YOUR INSTRUCTIONS
Here are the records. Write out exactly the lines between the one holding "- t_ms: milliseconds" and the one holding "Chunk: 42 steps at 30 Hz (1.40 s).", inclusive.

Data entries:

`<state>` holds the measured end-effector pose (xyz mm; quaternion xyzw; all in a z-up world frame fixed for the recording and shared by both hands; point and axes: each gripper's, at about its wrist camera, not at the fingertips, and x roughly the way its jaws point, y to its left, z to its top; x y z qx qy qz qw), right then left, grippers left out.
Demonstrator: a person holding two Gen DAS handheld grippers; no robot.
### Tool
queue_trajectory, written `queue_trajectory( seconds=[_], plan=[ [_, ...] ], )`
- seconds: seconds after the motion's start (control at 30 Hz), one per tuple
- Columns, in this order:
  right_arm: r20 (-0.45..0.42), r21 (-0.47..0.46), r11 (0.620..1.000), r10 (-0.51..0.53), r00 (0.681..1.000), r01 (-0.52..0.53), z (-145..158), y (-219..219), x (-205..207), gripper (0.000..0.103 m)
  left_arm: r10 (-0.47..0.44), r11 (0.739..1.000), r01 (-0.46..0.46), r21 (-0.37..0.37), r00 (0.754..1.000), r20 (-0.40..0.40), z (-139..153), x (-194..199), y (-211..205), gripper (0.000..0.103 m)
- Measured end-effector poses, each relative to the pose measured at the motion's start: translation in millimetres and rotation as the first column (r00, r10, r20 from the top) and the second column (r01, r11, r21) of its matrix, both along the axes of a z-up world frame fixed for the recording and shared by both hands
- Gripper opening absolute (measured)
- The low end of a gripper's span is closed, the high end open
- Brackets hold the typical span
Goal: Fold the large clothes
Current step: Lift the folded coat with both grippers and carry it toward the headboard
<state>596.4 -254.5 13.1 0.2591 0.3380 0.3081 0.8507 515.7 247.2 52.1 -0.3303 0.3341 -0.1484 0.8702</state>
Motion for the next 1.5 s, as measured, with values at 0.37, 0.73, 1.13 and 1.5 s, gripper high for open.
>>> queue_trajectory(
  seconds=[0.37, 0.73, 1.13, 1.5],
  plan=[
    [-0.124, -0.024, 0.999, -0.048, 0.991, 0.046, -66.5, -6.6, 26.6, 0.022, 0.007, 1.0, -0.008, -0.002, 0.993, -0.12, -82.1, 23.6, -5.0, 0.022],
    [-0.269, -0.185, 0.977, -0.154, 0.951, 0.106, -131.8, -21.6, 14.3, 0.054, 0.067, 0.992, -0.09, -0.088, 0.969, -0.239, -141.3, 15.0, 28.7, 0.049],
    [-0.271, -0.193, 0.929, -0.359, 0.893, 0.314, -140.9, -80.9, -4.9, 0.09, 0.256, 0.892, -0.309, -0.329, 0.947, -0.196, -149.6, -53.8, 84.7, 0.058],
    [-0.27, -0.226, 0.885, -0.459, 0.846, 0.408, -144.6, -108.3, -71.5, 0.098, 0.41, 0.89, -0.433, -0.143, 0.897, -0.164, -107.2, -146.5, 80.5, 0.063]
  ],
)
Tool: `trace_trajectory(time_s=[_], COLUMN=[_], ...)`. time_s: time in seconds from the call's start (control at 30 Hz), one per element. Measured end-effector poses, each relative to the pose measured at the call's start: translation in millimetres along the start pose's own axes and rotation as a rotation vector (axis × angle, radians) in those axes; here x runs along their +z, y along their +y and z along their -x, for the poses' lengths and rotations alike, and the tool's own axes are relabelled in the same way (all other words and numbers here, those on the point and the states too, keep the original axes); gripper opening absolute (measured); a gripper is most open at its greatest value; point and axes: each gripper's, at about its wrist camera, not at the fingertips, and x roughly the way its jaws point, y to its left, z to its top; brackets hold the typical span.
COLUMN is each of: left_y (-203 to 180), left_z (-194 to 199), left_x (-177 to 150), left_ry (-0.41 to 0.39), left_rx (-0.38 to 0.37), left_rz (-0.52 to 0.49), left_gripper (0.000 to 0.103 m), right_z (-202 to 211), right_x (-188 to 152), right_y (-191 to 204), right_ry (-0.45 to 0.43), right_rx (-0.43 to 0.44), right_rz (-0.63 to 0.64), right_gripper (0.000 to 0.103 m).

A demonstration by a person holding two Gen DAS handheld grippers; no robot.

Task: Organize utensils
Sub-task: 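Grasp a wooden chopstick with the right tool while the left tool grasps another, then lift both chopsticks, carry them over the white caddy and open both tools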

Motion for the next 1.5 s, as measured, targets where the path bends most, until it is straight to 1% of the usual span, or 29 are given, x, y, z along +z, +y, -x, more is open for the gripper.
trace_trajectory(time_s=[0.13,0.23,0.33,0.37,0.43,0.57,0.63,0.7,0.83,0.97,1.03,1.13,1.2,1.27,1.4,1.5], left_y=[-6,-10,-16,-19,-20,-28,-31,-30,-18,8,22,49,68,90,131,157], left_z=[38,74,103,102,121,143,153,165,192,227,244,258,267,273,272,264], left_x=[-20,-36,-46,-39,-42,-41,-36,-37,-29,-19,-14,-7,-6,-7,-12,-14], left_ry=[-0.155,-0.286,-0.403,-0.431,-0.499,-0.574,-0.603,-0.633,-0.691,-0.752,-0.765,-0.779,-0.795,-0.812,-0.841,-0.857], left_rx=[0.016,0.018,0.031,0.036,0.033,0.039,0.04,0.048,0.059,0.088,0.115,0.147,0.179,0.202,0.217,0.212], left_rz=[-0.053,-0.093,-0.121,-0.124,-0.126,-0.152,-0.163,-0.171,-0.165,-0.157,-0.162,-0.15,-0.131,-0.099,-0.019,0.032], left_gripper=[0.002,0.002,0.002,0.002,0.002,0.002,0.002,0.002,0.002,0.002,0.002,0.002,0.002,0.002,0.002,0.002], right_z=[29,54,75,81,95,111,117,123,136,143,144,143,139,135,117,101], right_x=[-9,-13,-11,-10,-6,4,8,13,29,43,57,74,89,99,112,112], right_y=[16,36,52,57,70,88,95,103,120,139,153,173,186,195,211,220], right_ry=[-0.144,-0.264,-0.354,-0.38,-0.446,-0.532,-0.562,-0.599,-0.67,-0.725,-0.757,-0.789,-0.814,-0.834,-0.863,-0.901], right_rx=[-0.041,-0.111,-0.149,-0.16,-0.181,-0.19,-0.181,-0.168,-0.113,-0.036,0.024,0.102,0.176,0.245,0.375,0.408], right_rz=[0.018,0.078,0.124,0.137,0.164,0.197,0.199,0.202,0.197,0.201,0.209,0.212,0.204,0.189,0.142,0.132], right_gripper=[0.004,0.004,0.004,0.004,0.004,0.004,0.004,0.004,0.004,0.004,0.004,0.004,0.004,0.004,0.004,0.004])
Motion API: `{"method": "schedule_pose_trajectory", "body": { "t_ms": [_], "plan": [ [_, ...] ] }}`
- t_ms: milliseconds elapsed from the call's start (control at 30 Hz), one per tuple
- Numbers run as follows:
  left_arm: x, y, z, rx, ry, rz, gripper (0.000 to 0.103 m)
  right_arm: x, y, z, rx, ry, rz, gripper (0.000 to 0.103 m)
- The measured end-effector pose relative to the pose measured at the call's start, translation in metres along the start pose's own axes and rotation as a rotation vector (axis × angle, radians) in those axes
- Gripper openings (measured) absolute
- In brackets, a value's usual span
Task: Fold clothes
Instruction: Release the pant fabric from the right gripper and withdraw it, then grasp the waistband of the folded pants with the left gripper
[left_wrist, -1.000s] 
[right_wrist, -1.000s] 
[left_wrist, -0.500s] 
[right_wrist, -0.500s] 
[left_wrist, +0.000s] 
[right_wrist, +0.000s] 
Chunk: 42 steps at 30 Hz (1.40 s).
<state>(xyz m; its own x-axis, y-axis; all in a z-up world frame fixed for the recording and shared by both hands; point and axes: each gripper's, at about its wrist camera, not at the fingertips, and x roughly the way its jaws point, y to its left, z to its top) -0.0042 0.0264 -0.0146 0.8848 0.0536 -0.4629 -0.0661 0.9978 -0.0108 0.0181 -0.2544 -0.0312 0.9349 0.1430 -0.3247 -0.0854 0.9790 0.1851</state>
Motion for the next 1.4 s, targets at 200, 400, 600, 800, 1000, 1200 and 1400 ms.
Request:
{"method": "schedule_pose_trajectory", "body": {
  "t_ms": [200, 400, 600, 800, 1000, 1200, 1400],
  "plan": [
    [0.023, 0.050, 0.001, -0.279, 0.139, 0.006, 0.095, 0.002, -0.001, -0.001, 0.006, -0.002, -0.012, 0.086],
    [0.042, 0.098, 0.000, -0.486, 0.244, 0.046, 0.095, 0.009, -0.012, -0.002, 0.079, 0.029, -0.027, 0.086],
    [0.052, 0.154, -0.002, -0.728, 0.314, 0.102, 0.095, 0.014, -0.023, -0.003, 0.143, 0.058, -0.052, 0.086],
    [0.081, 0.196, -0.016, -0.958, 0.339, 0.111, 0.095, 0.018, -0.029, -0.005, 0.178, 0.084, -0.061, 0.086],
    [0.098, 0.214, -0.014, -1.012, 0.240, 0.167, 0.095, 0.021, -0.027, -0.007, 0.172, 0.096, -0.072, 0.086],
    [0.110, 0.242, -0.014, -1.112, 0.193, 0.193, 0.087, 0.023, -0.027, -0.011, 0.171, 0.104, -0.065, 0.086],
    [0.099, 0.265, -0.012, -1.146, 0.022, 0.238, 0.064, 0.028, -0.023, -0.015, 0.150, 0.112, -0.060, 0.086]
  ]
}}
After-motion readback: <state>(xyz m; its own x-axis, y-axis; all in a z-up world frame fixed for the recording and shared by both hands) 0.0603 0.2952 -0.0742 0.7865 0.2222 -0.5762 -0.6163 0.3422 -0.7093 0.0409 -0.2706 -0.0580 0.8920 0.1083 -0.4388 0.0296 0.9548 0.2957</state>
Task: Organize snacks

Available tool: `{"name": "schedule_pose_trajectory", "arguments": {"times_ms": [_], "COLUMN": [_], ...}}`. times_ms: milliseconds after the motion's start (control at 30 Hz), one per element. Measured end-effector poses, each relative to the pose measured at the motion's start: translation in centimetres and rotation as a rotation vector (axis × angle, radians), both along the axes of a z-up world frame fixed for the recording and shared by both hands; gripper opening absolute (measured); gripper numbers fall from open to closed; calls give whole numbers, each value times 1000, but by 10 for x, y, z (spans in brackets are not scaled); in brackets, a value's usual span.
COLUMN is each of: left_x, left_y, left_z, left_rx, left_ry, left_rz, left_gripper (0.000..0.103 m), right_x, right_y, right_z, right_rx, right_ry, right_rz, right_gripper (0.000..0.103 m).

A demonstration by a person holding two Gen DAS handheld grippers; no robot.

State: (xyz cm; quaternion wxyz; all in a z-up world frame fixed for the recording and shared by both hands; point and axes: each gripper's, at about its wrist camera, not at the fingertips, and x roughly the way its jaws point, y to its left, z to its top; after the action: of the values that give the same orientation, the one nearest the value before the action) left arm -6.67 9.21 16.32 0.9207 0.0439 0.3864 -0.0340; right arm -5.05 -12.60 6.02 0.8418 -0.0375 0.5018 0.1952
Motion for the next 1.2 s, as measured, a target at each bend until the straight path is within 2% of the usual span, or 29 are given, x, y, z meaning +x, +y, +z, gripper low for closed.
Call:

RESPONSE
- t_ms: milliseconds elapsed from the call's start (control at 30 Hz), one per tuple
- Numbers run as follows:
  left_arm: x, y, z, rx, ry, rz, gripper (0.000 to 0.103 m)
  right_arm: x, y, z, rx, ry, rz, gripper (0.000 to 0.103 m)
- The measured end-effector pose relative to the pose measured at the call's start, translation in metres along the start pose's own axes and rotation as a rotation vector (axis × angle, radians) in those axes
- Gripper openings (measured) absolute
- In brackets, a value's usual span
Task: Fold clothes
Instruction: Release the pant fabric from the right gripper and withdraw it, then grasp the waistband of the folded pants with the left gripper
[left_wrist, -1.000s] 
[right_wrist, -1.000s] 
[left_wrist, -0.500s] 
[right_wrist, -0.500s] 
[left_wrist, +0.000s] 
[right_wrist, +0.000s] 
Chunk: 42 steps at 30 Hz (1.40 s).

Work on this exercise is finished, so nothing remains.